Years ago, the Orthodox Christian Church held that it was a mortal sin—“usury”—to pay or charge interest on a loan. Divorce was out of the question. Even the “mixing of families” when separated spouses met new mates was forbidden. But as society changed, so did the church. Today, who doesn’t use a credit card? Divorce is regrettably common. A church that likes to brag that it “hasn’t changed in 2,000 years” has, in fact, changed dramatically.
Yet, last week, the parish’s priest at my childhood church in Pittsburgh told me I couldn’t take communion, our faith’s highest sacrament—and that, if I approached the altar to receive it, he’d refuse. Because I am a gay man.
The Greek Orthodox Church was an amazing place to grow up. I never hid who I was; everywhere I went, I was welcomed and supported. I have served the National Church as an appointee on the Archdiocesan Council, and my financial donations have always been accepted. My priest has known about my sexual orientation for more than two decades. It was no secret. And it didn’t stop him from allowing me to become a godfather to a child in 2010. But suddenly, after years of taking communion, my local priest wasn’t so sure this was a good idea and he passed it off as a directive from his local bishop.
I had a lengthy conversation about the matter with the bishop in Pittsburgh, who supervises my local priest. He informed me that no formal directive was issued but that the matter had been discussed in a conversation initiated by my priest, specifically about me. The bishop told me that the priest was technically “within his canonical right” to refuse me communion but that the issue was much more than a black and white approach to church law.

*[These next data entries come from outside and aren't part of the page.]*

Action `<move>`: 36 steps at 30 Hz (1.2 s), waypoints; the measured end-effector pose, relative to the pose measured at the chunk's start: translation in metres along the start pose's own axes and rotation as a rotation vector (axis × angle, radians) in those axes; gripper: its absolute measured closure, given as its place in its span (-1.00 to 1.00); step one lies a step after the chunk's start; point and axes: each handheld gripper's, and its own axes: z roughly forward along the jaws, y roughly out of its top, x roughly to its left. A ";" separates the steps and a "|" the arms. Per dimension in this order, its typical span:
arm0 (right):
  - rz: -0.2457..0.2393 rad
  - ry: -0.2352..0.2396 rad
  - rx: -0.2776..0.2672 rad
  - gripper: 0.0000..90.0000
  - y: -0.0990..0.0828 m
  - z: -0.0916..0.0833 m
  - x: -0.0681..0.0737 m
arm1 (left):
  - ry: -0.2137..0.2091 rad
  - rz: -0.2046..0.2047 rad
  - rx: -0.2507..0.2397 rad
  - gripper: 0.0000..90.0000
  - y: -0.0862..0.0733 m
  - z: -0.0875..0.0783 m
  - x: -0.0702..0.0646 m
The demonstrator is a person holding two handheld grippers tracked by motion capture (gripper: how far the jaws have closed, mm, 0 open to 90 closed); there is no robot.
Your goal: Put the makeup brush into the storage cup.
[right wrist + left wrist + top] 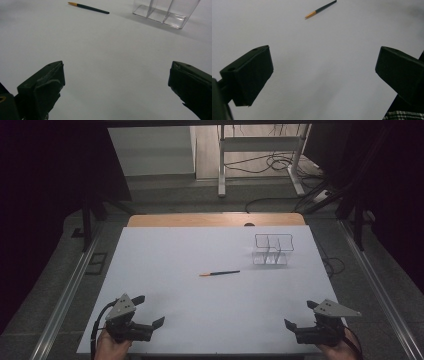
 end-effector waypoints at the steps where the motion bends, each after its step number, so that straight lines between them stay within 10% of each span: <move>1: 0.000 0.000 0.000 -0.97 0.000 0.000 0.000 | 0.000 0.000 0.000 -0.96 0.000 0.000 0.000; 36: 0.014 0.011 0.011 -0.94 0.009 0.005 0.000 | -0.014 -0.044 0.002 -0.96 -0.003 -0.001 0.006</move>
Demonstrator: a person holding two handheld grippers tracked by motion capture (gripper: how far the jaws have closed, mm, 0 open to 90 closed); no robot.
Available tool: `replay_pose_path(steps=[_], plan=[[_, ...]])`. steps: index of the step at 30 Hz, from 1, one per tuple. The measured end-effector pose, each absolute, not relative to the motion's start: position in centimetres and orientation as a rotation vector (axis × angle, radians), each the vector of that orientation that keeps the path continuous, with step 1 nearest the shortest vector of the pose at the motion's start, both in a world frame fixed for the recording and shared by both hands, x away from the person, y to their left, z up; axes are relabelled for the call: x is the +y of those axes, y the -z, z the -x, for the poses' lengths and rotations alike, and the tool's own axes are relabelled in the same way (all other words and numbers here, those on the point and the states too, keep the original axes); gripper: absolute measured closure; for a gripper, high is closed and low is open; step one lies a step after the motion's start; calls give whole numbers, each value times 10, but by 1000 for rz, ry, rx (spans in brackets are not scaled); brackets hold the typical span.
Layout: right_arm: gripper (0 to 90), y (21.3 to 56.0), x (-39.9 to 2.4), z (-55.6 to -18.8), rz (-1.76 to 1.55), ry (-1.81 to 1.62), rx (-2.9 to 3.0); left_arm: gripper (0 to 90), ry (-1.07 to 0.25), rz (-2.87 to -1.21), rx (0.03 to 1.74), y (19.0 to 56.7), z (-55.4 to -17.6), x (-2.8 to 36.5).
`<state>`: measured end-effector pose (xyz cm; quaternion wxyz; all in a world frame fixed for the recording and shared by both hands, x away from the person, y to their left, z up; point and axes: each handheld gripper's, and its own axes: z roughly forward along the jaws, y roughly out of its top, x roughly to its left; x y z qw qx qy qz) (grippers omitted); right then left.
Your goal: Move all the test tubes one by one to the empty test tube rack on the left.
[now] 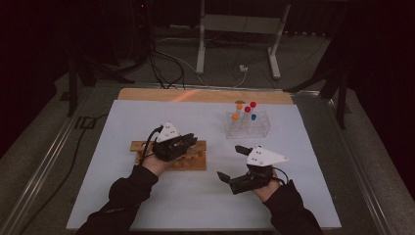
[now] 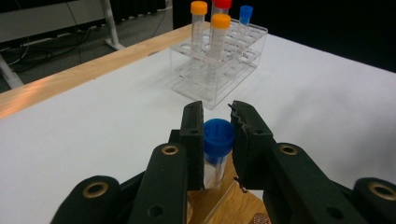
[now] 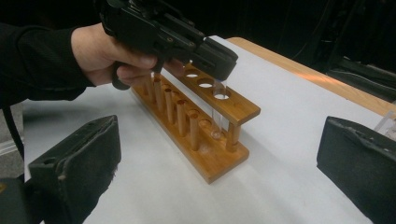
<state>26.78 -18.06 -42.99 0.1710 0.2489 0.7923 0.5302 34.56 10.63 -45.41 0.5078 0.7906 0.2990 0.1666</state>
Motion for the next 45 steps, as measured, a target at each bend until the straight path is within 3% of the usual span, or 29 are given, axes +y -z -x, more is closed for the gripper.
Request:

I know how this debate goes: The Bible says homosexuality is a sin. St. Paul said this, St. Peter said that, and Corinthians says this. But consider for a moment that people choose to commit adultery. They choose to rape. They choose to masturbate. They choose to take God’s name in vain. Every day, people make conscious decisions to commit sins that go against the teachings of the Church. People do not choose to be blond, or to be 5 foot 11 inches tall, or to have green eyes. They are created this way. And yes, people are created gay. And if we are created in God’s image, then millions of others like me were, too.
Like many religions, there is a fundamentalist movement inside the Greek Orthodox Church that is stripping people away from its communities, breaking up families and shaking people’s faith. It’s a sort of Taliban-like effort to create pure and hyper-Christian theocracies free of people who don’t follow cookie-cutter descriptions of what they believe “good Orthodox Christians” to be. The number of priests who take this approach only seems to be growing in spite of—perhaps because of—the increasing tolerance of the world around them.
It’s sad because there is no such thing as the perfect Christian, and the scorched-earth policy of morality ignores a history of pragmatism and compromise that allowed priests to follow the spirit of canonical law, instead of the letter. So many before have broken technical dictates (and occasionally even civil law) to do the right thing, such as when the Archbishop of Athens, Damaskinos, issued thousands of fraudulent baptismal certificates to save his city’s Jews during the Holocaust.
More prosaically, strict church law is correctly ignored so that a raft of sinners may remain churchgoers in good standing: those who have masturbated; people who have experienced “nocturnal emissions”; women who are menstruating; people who enter a synagogue; even, as ridiculous as it may sound, those who have been in a swimming pool or at a beach with Jews, or those under the medical supervision of a Jewish doctor.
Thankfully for my Church, perpetrators of these “heinous sins” aren’t targeted. Logic, love and compassion have prevailed over the letter of the law.
I’m no activist. I don’t want to have a “big, fat, Greek gay wedding” in my church. I’m not going to march outside the Archdiocese headquarters. I love it the way it has always been—a place of love and compassion, a community of good, hard working people and an institution that realizes that we’re all broken in one way or another, and the church’s sacraments should be celebrated to heal us and make us whole. Because, while I may not be a biblical scholar, I believe I’m a good person; my Church taught me how to treat my fellow human, how to be compassionate and, more importantly, the difference between right and wrong.
The good news for me and my Church is that since this incident, which I wrote about here, I’ve heard from more than two dozen Greek Orthodox priests and even two bishops, inviting me to their parishes to receive Holy Communion. However, I’ve also received hundreds of messages from people who have received similar treatment from like-minded moral authoritarians in the Church.
So yes, there is hope. But the rise of fundamentalism threatens this hope—and not just in my faith. If gay people are sinners, they’re no worse than anybody else. Churches should be hospitals for all sinners and not mausoleums of saints.